Data security review for public sector: 5 key recommendations

The recommendations will be rolled out in 80 per cent of its systems by the end of 2021, with a deadline of end-2023 for full implementation.
The recommendations will be rolled out in 80 per cent of its systems by the end of 2021, with a deadline of end-2023 for full implementation.PHOTO: PIXABAY

SINGAPORE - The Public Sector Data Security Review Committee has made recommendations in five key areas for entities that handle public sector data to adopt, following a comprehensive inspection of 336 systems in 94 agencies.

The Prime Minister's Office said in a statement on Wednesday (Nov 27) that the Government accepts these recommendations. They will be rolled out in 80 per cent of its systems by the end of 2021, with a deadline of end-2023 for full implementation.

The five key recommendations are:

1) Protecting data and preventing it from being compromised

- Government agencies to collect data only when necessary and limit their retention period.

- Minimise devices which hold data by allowing file access only on secured platforms. Use data only for tasks that require the data, and giving selective access.

-Enhance how data use is monitored through digital watermarking and checking how data moves through the network.

- Detect suspicious activity, through e-mail data protection tools and data loss protection tools.

- Protect stored data by making it unusable and unreadable even if stolen.

- Protecting the data when it is being distributed through password protection and encryption, as well as distribution through secure channels.

 
 
 
 

2) Detecting and responding to data incidents

- Establish a central contact point for public to report government data incidents.

- Set up the Government Data Office to monitor and analyse security incidents.

- Designate the Government IT management committee as the central body to respond to large-scale incidents that involve multi-agencies.

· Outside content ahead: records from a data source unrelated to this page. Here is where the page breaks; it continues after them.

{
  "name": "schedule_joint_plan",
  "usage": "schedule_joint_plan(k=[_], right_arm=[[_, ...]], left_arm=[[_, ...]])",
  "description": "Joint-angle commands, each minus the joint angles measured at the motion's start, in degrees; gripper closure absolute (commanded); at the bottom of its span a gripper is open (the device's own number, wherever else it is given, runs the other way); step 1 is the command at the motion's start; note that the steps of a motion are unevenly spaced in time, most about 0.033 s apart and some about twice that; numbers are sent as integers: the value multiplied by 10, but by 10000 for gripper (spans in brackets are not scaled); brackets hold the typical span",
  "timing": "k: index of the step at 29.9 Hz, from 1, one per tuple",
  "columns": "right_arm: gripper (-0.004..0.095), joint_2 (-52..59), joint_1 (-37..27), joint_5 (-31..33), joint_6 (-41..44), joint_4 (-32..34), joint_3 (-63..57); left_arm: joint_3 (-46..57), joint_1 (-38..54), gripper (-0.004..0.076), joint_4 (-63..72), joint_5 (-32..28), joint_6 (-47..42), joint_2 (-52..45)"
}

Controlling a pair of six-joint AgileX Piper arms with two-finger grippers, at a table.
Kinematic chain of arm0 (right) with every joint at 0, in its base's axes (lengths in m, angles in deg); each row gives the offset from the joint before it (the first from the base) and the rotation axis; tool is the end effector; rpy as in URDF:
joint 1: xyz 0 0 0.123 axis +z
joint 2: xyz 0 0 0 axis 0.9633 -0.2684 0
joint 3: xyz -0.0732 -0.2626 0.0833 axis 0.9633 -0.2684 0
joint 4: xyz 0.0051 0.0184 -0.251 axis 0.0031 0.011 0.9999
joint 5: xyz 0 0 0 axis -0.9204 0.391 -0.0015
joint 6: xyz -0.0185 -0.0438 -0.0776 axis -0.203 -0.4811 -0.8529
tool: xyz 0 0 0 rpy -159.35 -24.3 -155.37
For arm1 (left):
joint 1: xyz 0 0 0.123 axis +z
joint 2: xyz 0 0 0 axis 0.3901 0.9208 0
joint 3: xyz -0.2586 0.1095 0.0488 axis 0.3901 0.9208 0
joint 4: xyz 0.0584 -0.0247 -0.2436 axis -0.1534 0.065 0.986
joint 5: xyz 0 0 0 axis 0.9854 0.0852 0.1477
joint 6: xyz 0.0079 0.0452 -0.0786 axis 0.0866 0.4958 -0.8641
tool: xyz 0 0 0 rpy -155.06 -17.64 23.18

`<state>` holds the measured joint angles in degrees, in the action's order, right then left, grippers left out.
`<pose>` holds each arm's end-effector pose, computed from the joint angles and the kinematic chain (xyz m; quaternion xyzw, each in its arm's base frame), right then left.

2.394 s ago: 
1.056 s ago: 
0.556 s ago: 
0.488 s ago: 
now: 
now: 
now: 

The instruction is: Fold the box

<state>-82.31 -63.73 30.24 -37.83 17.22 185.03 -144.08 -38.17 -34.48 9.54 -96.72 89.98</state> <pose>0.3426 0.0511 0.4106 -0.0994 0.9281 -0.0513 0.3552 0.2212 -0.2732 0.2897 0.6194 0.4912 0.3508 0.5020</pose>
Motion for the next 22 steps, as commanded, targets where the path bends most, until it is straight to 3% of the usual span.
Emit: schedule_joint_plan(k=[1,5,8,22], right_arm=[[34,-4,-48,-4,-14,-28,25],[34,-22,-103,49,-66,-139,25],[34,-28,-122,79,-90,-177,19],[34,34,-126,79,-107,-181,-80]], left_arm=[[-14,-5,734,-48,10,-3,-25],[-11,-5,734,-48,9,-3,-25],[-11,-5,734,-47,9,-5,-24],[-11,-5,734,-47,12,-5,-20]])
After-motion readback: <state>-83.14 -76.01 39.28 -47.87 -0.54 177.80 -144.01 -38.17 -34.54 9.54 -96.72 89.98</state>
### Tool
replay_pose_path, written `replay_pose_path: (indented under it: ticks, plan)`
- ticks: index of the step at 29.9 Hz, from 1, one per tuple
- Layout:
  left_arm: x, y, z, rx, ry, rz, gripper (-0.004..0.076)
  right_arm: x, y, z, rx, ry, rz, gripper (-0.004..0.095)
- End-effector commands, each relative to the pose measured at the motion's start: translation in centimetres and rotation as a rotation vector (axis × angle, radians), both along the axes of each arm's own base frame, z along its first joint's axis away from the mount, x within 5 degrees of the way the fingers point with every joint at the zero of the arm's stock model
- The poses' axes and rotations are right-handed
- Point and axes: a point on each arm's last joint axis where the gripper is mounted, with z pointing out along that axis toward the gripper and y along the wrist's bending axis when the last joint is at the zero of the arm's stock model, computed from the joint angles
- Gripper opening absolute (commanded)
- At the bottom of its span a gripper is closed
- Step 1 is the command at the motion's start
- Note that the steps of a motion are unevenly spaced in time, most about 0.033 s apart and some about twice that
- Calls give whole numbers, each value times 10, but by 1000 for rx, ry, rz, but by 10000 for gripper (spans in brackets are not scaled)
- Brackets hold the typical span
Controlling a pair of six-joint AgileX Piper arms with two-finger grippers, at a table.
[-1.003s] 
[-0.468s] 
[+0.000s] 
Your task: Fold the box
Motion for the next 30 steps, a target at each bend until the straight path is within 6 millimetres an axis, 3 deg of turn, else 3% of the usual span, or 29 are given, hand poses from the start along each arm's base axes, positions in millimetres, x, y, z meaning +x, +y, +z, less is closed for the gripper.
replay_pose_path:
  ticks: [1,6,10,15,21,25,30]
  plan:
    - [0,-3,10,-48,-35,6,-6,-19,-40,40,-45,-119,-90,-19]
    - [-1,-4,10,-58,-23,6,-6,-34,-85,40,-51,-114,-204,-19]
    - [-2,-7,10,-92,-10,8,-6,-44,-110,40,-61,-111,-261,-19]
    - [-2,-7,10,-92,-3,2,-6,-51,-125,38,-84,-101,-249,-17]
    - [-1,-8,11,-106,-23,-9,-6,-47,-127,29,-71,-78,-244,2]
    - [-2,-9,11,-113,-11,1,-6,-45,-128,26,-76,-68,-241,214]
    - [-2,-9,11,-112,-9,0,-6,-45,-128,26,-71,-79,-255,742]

- Install a framework for all public agencies to notify individuals affected by data incidents promptly.

- Have a standard process for post-incident inquiry for data incidents and share takeaways across all agencies.

3) Raising competencies and improving the culture of data security

- Specify roles for groups of officers involved in management of data security.

- Ensure all public officers are regularly updated on data security considerations through an annual training programme.

- Inculcate a culture of excellence around sharing and using data, and cultivate an environment conducive to open reporting of data incidents.

4) Accountability for data protection

- Install organisational key performance indicators for data security.

- Hold top leadership of all public sector organisations accountable for installing strong organisational data security practices.

- Ensure accountability of third party handling government data by amending the Personal Data Protection Act to cover Government vendors and non-public officers who mishandle personal data.

 
 
 

- Publish government policies and standards relating to data protection and update this annually.

5) Sustainability

- Appoint the Digital Government Executive Committee to oversee public data security.

- Set up the Government Data Security unit to drive data security efforts in the public sector.

- Deepen the Government's expertise in data protection technologies.